■ Activity
Copy out every line of the data that has the word "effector" somewhere in it.

■ Data block
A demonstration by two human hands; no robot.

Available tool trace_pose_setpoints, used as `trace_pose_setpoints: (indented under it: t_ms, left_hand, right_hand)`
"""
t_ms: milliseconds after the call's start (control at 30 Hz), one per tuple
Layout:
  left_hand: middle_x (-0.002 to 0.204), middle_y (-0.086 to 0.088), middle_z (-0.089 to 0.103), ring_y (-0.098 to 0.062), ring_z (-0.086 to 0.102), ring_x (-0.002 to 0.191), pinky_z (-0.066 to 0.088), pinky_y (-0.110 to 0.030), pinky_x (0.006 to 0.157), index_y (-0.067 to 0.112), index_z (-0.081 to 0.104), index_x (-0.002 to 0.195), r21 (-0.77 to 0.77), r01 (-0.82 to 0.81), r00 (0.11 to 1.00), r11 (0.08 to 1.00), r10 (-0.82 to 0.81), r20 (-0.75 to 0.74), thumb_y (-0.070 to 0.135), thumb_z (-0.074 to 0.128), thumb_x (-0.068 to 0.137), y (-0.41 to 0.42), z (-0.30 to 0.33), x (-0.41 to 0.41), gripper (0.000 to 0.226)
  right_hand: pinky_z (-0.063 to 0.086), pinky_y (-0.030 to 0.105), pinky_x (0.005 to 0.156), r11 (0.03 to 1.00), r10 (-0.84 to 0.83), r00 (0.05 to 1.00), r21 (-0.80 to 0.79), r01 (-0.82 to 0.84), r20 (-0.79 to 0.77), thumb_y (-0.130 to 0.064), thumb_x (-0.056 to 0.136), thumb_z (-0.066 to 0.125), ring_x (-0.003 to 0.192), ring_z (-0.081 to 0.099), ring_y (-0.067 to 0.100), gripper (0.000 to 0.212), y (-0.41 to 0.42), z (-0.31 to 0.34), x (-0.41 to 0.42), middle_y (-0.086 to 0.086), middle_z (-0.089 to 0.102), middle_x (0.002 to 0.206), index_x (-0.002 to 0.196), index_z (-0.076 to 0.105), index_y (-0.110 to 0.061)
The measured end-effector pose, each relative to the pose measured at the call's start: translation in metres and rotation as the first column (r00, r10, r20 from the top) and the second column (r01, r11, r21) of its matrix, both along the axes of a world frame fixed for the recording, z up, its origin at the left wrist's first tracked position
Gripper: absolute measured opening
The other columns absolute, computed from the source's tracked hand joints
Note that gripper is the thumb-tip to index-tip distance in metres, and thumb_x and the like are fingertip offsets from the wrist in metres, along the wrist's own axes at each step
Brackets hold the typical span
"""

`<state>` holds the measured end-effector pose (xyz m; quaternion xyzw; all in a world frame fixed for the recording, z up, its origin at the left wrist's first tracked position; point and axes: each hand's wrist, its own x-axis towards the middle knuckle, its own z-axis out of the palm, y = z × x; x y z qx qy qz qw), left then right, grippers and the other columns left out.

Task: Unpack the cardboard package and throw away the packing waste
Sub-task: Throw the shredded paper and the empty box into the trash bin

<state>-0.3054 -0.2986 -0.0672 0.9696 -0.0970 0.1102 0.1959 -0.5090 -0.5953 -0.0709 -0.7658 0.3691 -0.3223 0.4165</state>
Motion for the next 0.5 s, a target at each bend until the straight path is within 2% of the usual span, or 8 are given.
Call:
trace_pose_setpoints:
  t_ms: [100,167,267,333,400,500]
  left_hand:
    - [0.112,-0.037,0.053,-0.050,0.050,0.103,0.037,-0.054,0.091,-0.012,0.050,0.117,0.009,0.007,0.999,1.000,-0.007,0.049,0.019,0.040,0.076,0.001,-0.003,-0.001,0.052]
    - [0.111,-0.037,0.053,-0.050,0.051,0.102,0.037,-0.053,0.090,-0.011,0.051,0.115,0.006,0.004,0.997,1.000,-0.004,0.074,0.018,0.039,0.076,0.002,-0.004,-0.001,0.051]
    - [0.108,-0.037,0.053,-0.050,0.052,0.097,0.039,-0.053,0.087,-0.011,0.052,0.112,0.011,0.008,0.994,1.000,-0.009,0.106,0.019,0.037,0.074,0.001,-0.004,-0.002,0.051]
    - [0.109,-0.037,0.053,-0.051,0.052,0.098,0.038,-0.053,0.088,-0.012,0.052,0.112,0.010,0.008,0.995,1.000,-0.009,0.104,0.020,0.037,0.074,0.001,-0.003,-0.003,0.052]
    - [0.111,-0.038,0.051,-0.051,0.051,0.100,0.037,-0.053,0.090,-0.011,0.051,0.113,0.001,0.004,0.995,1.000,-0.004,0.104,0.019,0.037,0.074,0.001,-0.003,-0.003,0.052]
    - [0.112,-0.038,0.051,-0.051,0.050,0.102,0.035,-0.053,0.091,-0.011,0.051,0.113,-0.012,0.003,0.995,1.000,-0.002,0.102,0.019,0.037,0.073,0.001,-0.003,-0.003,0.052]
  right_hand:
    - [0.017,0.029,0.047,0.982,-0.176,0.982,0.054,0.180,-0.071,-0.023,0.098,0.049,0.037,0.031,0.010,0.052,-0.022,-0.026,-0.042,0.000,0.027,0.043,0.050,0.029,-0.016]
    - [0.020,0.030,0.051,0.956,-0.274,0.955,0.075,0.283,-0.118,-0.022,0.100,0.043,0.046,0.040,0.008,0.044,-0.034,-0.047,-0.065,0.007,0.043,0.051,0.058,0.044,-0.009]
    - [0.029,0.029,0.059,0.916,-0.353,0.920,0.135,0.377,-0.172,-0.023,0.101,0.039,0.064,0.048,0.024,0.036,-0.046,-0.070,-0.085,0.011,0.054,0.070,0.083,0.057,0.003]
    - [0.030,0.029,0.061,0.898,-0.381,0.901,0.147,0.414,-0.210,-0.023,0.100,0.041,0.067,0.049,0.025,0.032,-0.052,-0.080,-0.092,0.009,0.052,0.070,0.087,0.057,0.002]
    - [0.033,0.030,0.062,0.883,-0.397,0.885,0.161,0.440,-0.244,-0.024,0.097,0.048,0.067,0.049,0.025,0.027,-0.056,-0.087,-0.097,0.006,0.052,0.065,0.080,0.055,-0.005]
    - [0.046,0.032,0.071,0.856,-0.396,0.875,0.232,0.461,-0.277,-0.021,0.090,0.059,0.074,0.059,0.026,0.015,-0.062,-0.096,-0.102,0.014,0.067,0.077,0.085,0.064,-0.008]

■ Written answer
The measured end-effector pose, each relative to the pose measured at the call's start: translation in metres and rotation as the first column (r00, r10, r20 from the top) and the second column (r01, r11, r21) of its matrix, both along the axes of a world frame fixed for the recording, z up, its origin at the left wrist's first tracked position
`<state>` holds the measured end-effector pose (xyz m; quaternion xyzw; all in a world frame fixed for the recording, z up, its origin at the left wrist's first tracked position; point and axes: each hand's wrist, its own x-axis towards the middle knuckle, its own z-axis out of the palm, y = z × x; x y z qx qy qz qw), left then right, grippers and the other columns left out.

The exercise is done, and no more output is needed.